Action item
After checking the listing below, say how many of its lines contain the string "segmentation". Only the number is needed.

================

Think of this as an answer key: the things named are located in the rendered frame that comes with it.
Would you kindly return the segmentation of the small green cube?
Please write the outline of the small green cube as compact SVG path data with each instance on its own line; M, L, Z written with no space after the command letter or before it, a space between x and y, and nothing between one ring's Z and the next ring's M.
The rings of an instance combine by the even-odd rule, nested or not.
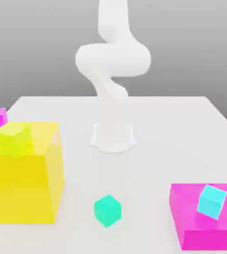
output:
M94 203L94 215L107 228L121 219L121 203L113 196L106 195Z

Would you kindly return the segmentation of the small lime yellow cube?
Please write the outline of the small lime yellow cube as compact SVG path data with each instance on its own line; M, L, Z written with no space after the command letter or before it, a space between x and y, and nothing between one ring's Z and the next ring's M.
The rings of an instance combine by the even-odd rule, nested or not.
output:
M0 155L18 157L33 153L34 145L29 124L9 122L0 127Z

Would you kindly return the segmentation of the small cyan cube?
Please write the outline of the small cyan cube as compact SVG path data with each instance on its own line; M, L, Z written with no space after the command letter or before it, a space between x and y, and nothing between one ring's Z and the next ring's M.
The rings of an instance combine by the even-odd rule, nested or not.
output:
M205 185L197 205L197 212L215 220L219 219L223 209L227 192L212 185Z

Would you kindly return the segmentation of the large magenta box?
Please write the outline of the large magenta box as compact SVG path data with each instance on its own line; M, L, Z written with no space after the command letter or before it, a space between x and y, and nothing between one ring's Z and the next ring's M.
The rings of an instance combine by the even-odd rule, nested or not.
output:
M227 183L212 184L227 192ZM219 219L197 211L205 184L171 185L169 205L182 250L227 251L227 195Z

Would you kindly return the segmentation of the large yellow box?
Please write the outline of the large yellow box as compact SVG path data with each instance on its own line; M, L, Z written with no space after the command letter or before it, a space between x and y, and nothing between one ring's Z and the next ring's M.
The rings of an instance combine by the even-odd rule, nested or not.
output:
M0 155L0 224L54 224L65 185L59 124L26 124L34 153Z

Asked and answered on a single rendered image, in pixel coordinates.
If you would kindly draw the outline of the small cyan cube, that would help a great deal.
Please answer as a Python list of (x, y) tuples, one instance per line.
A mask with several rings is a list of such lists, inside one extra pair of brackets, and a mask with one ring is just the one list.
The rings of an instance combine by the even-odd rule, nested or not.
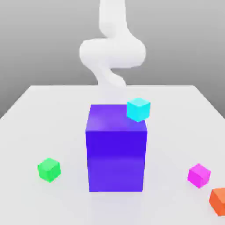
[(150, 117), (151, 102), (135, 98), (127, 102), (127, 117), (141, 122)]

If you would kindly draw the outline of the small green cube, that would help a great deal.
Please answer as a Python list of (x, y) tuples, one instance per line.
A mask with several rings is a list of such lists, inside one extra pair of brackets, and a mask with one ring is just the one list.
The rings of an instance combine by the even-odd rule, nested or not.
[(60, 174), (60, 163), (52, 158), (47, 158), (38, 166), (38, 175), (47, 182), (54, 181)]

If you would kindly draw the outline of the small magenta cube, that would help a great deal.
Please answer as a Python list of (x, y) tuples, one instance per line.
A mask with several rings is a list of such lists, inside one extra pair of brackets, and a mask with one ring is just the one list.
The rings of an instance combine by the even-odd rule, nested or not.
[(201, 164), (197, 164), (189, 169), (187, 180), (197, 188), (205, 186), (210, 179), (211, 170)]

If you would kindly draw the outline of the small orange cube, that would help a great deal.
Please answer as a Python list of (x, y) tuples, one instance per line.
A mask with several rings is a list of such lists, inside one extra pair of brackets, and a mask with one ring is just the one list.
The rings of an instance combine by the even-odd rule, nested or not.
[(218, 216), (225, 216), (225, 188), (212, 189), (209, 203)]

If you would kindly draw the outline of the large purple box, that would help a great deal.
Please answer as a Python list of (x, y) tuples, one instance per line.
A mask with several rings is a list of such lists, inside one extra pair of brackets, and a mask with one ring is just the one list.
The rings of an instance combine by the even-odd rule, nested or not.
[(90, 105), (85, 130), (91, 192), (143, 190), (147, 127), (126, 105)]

================

Response to this exercise
5